A falta de uma política nacional sobre pagamento por serviços ambientais é tida como uma das principais dificuldades para que projetos hoje pontuais ganhem escala. A pesquisadora do tema Ana Maria Nusdeo, professora da Faculdade de Direito da Universidade de São Paulo, defende que o Congresso vote uma lei federal com diretrizes, definições e instrumentos de articulação para programas federais e estaduais e iniciativas privadas no setor.

"Critica-se muito a legislação ambiental por ser muito restritiva de comportamento, que apenas penaliza, em especial, alguns agentes. Então, setor rural se queixa de ter muito ônus com preservação ambiental quando esse acarreta benefício para toda a sociedade. Então, o interessante do pagamento de serviços ambientais é devolver um pouco, retribuir a esse guardião da natureza, provedor do pagamento dos serviços ambientais, um pouco dos benefícios que ele gera para coletividade."

Na Câmara dos Deputados, desde 2007, uma série de propostas para o pagamento por serviços ambientais tramita em conjunto (PL 792/07 e apensados).
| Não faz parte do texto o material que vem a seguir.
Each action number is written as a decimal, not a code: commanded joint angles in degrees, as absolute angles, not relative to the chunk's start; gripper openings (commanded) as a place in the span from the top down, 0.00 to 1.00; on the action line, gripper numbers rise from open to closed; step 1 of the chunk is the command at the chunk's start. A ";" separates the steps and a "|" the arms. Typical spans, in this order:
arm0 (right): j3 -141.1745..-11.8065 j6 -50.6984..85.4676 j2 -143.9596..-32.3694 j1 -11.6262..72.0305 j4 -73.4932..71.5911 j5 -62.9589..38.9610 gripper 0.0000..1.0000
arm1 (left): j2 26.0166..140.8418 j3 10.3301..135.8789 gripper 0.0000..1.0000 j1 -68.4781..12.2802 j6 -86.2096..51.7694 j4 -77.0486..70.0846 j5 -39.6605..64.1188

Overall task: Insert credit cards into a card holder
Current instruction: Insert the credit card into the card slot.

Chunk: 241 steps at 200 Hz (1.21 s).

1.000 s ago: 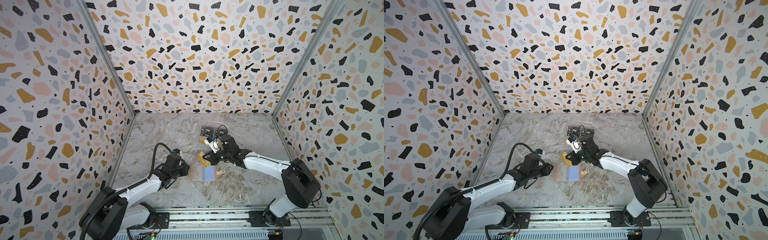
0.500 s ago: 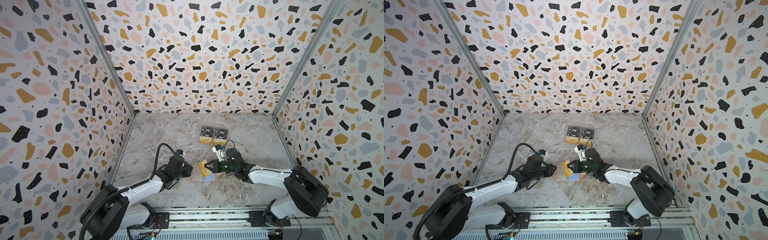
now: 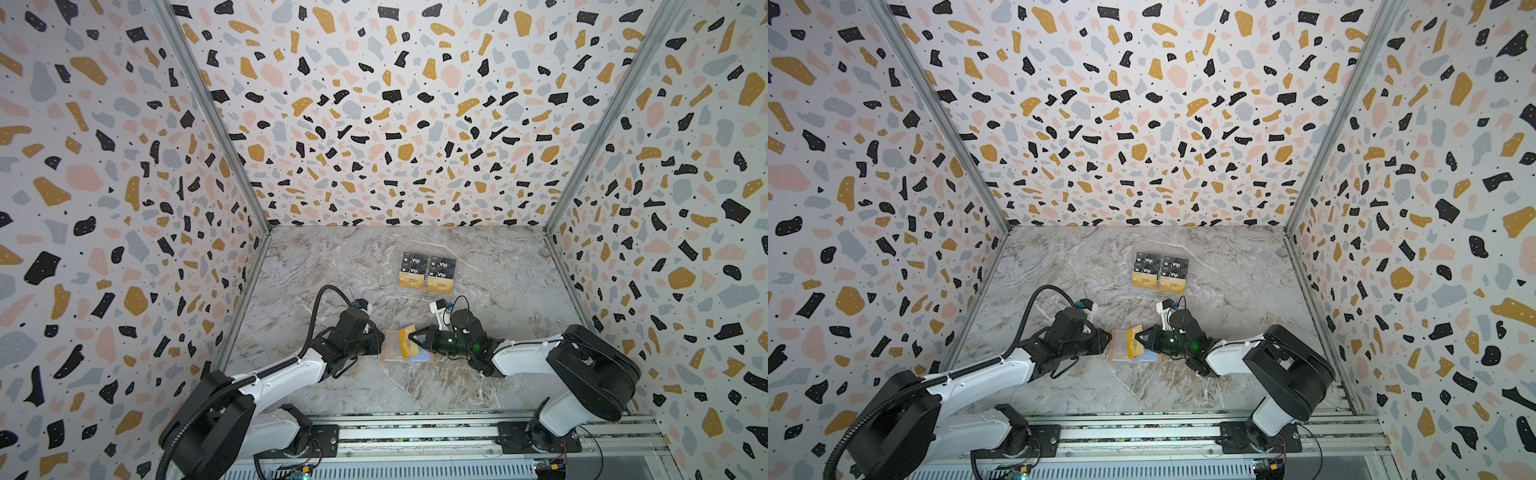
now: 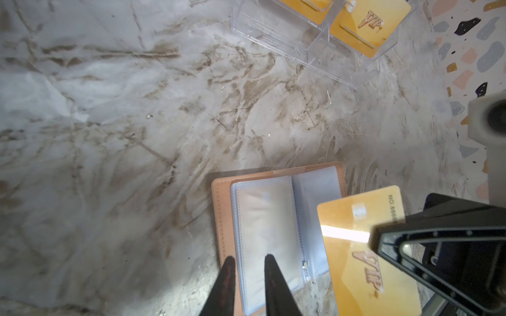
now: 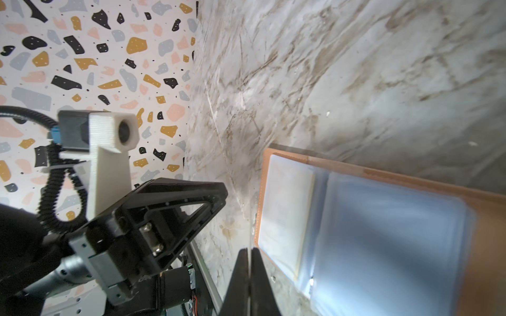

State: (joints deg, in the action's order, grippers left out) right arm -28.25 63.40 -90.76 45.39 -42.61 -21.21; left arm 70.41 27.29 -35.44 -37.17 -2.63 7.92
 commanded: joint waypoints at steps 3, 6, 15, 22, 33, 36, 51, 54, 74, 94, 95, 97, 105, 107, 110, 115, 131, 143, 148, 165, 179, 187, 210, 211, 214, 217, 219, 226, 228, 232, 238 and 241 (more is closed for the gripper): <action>-30.28 63.20 -90.71 45.07 -44.54 -18.96 1.00 | 71.80 28.70 0.81 -35.68 -35.58 -3.29 9.74; -30.36 63.27 -90.79 45.09 -44.56 -18.86 1.00 | 71.88 28.66 0.82 -35.68 -35.66 -3.45 9.75; -30.66 63.18 -91.06 45.09 -44.56 -18.40 1.00 | 71.75 28.27 0.83 -35.68 -35.96 -4.31 9.67; -30.83 63.02 -91.43 45.09 -44.71 -18.44 1.00 | 71.64 28.01 0.83 -35.68 -36.26 -4.92 9.50; -30.86 62.78 -92.02 44.93 -45.15 -18.77 1.00 | 71.44 27.61 0.83 -35.71 -36.64 -5.61 9.34; -30.85 62.62 -92.09 44.88 -45.25 -18.74 1.00 | 71.45 27.56 0.83 -35.69 -36.75 -5.70 9.35; -30.86 62.08 -92.76 43.81 -45.26 -19.81 1.00 | 71.44 26.96 0.83 -35.68 -37.02 -6.93 9.72; -30.86 62.03 -93.00 43.47 -45.27 -20.26 1.00 | 71.43 26.78 0.82 -35.68 -37.07 -7.26 9.85; -30.90 61.55 -94.00 40.93 -46.09 -23.39 1.00 | 72.04 25.49 0.81 -35.68 -38.01 -10.06 11.49; -32.06 60.11 -94.95 39.48 -44.96 -25.61 1.00 | 73.06 23.97 0.81 -35.67 -40.08 -13.88 13.06; -32.11 60.07 -95.02 39.47 -44.85 -25.64 1.00 | 73.09 23.94 0.81 -35.68 -40.13 -13.93 13.12; -32.22 59.95 -95.08 39.40 -44.70 -25.77 1.00 | 73.25 23.89 0.81 -35.62 -40.20 -13.96 13.28; -32.56 59.45 -95.31 39.38 -44.40 -26.29 1.00 | 73.74 24.03 0.81 -35.77 -40.36 -13.98 13.38; -32.71 59.31 -95.46 39.38 -44.28 -26.50 1.00 | 73.81 24.13 0.81 -35.77 -40.33 -13.98 13.43; -32.84 59.15 -95.59 39.38 -44.13 -26.70 1.00 | 73.90 24.23 0.81 -35.82 -40.14 -13.97 13.38; -33.08 58.92 -95.81 39.38 -43.82 -27.10 1.00 | 74.07 24.49 0.81 -35.78 -39.75 -13.93 13.33; -33.06 59.61 -96.26 39.38 -43.87 -27.97 1.00 | 74.26 25.08 0.81 -35.77 -38.83 -13.03 12.92; -32.25 60.98 -96.25 39.38 -44.58 -28.01 1.00 | 74.63 25.84 0.80 -35.77 -38.02 -12.14 12.94; -31.91 61.60 -96.11 39.39 -45.02 -27.98 1.00 | 74.77 26.24 0.80 -35.77 -37.67 -11.48 12.77; -31.46 61.63 -95.37 39.38 -44.95 -27.34 1.00 | 75.27 27.06 0.80 -35.78 -37.18 -10.38 12.21; -31.39 61.37 -94.77 39.39 -44.13 -26.06 1.00 | 76.12 27.29 0.80 -35.78 -37.19 -10.69 12.91; -31.29 61.50 -94.75 39.46 -44.37 -25.39 1.00 | 76.58 27.46 0.81 -35.77 -37.04 -10.67 13.51; -30.90 62.81 -95.18 39.96 -46.14 -24.24 1.00 | 76.77 29.14 0.82 -35.78 -34.23 -7.34 12.83; -30.87 62.92 -95.18 39.98 -46.19 -24.16 1.00 | 76.79 29.20 0.82 -35.82 -34.12 -7.18 12.79; -30.90 62.93 -95.19 40.07 -46.26 -24.03 1.00 | 76.87 29.51 0.82 -35.82 -33.69 -6.75 12.66; -30.86 63.05 -95.14 40.15 -46.29 -23.86 1.00 | 76.97 29.75 0.82 -35.80 -33.28 -6.48 12.66; -30.87 63.03 -95.17 40.21 -46.31 -23.76 1.00 | 76.99 29.92 0.82 -35.78 -33.06 -6.32 12.66; -30.94 62.97 -95.18 40.36 -46.17 -23.44 1.00 | 77.34 30.37 0.84 -35.77 -32.51 -6.15 12.85; -30.94 62.96 -95.12 40.48 -46.13 -23.35 1.00 | 77.39 30.47 0.84 -35.77 -32.45 -6.22 12.95; -30.94 62.95 -95.18 40.45 -46.02 -23.15 1.00 | 77.66 30.57 0.85 -35.77 -32.43 -6.45 13.27; -30.94 62.98 -95.21 40.52 -45.97 -22.95 1.00 | 78.32 30.71 0.86 -35.77 -32.59 -6.75 13.86; -30.94 63.00 -95.32 40.52 -46.01 -22.97 1.00 | 78.64 30.80 0.87 -35.78 -32.67 -6.96 14.18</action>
O tema está entre as recomendações da Comissão Mista de Mudanças Climáticas, mas ainda avança lentamente no Parlamento.

Confira, amanhã: os detalhes do projeto que estabelece um marco legal federal sobre serviços ambientais e o porquê de a proposta encontrar dificuldades para avançar na Câmara.

Da Rádio Câmara, de Brasília, Ana Raquel Macedo.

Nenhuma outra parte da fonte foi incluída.